I worked mostly on Git Immersion and I found it to be pretty helpful. I’m not super far into it, only to Lab 11, but I’ve already begun to clarify some concepts that have been floating around my brain without any tangible connection. Sure, I’d heard of all these commands. Doesn’t mean I really remembered which was which and what they did. I do think that this tutorial falls into the all-too-common trap of starting at an intermediate level when it purports to be for beginners. I’m sorry, but if you expect me to create a file from the command line, you might want to tell me how to accomplish such a thing. Maybe I just need to spend some hacking time working on my psychic abilities.
I found Git Ref to be much more accessible in that regard. It actually told you all of the necessary commands, instead of just most of them. It’s less interactive, though, so I felt the need to make challenges and experiments up for myself as I went along. Both Git Immersion and Git Ref follow a similar trajectory, though, so continuing to alternate between them every little bit seems like a solid strategy going forward.

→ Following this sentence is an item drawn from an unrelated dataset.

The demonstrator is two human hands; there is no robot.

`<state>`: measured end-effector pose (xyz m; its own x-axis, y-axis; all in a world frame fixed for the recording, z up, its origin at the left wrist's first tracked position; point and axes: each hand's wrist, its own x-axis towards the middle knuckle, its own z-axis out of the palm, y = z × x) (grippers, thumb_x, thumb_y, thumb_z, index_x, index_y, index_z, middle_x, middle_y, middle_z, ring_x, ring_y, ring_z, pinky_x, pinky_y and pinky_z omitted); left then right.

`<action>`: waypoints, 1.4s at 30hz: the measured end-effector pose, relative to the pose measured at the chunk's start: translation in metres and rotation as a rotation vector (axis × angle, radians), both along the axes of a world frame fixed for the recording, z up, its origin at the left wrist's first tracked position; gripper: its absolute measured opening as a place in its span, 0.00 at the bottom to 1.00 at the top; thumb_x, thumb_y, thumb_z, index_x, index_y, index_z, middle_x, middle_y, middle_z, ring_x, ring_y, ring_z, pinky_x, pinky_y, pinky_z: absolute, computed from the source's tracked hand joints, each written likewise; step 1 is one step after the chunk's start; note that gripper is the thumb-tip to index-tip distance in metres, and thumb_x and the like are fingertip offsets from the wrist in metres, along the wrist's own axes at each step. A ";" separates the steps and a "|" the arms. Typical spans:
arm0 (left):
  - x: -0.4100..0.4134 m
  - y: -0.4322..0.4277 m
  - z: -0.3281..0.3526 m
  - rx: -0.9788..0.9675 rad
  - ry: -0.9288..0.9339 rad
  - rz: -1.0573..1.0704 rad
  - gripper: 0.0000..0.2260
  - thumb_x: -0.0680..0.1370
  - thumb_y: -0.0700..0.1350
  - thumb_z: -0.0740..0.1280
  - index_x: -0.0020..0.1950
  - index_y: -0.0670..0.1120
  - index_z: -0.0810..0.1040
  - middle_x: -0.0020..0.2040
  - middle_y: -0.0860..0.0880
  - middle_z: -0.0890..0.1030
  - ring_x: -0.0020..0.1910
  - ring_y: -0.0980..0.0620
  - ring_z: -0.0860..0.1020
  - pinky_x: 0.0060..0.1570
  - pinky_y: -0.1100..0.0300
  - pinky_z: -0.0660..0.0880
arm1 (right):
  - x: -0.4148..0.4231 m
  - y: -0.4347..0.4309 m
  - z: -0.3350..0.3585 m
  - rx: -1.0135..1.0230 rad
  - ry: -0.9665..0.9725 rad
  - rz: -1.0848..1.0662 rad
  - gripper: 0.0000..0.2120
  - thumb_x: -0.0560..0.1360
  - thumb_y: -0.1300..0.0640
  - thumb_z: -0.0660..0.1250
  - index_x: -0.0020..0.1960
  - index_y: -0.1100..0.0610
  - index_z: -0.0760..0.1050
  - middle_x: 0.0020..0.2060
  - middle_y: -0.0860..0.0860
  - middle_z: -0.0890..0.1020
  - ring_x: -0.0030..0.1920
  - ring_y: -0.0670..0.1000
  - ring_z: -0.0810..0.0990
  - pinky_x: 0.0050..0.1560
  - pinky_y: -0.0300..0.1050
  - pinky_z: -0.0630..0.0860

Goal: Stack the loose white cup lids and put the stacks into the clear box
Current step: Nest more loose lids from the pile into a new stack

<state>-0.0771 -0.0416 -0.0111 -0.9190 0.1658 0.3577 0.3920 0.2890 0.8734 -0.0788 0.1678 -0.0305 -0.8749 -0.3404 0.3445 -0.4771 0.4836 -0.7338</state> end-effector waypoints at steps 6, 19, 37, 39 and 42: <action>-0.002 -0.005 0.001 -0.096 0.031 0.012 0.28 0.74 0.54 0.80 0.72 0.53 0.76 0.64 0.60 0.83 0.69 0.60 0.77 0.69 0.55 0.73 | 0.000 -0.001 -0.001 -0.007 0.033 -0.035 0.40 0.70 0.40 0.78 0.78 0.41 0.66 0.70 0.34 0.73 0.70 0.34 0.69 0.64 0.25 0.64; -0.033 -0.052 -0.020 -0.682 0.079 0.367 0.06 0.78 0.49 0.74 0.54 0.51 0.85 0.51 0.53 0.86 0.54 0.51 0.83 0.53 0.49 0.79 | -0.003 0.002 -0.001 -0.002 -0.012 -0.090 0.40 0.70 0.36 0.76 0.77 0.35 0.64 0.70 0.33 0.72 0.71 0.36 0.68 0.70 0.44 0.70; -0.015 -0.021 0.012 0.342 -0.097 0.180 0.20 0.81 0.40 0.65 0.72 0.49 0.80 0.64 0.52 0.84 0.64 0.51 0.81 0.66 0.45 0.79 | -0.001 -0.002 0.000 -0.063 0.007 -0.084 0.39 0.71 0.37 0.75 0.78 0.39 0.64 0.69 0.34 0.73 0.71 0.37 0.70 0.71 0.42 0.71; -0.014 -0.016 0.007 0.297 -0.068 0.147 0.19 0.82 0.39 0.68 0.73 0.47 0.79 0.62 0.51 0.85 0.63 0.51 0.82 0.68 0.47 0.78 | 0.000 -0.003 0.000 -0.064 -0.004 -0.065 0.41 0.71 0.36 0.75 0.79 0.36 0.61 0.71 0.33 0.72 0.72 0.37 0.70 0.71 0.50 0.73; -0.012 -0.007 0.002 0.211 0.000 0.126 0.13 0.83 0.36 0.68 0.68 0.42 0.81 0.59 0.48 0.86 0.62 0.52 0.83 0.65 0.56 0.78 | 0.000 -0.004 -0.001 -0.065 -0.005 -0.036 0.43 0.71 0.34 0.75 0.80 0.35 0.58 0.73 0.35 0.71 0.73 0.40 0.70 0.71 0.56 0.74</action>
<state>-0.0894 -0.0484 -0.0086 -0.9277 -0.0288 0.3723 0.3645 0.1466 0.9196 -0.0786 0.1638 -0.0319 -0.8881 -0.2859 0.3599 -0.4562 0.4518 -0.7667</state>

I’m going to start keeping track of the commands I learn. Here’s my Totally Informal Command Dictionary if you’d like to take a peek. Just kind of define them for myself at my current level of knowledge. Plus, since Google Drive has automatic version control on its docs, I’ll be able to see how my understanding has evolved over time. Pretty exciting stuff! I’m sure I’ll get them wrong, or miss some huge part of the true power of a command, but hey, that’s how we learn, right?

Committing to the Journey

I’ve been fiddling around with learning to program for about a year now. I’ve worked played around with MIT Open CourseWare and it’s offspring, the edX 6.00x course. I’ve gone to Women Who Hack hack days, briefly glanced at Codecademy, attended an Intro to Web Development weekend-long bootcamp, joined Code Scouts, and played with Team Treehouse. But until now, it’s always been on-and-off. I’d go weeks at a time never talking about or touching anything related to programming. I’d work diligently for a while, then give up in distraction or despair. Now, I’ve gotten to the tipping point. It’s put up or shut up time.

So, in order to both keep myself accountable, and to record my journey from noob to (hopefully!) fully-fledged programmer, I’m writing this blog. I’ll be keeping track of what I’m learning [UPDATE: like my Totally Informal Command Dictionary!], what resources I’m using to do so, and my running total hack time from this point forward. This is primarily a resource for me, but feel free to follow along. Maybe you’ll find inspiration (or at least commiseration!) along with me!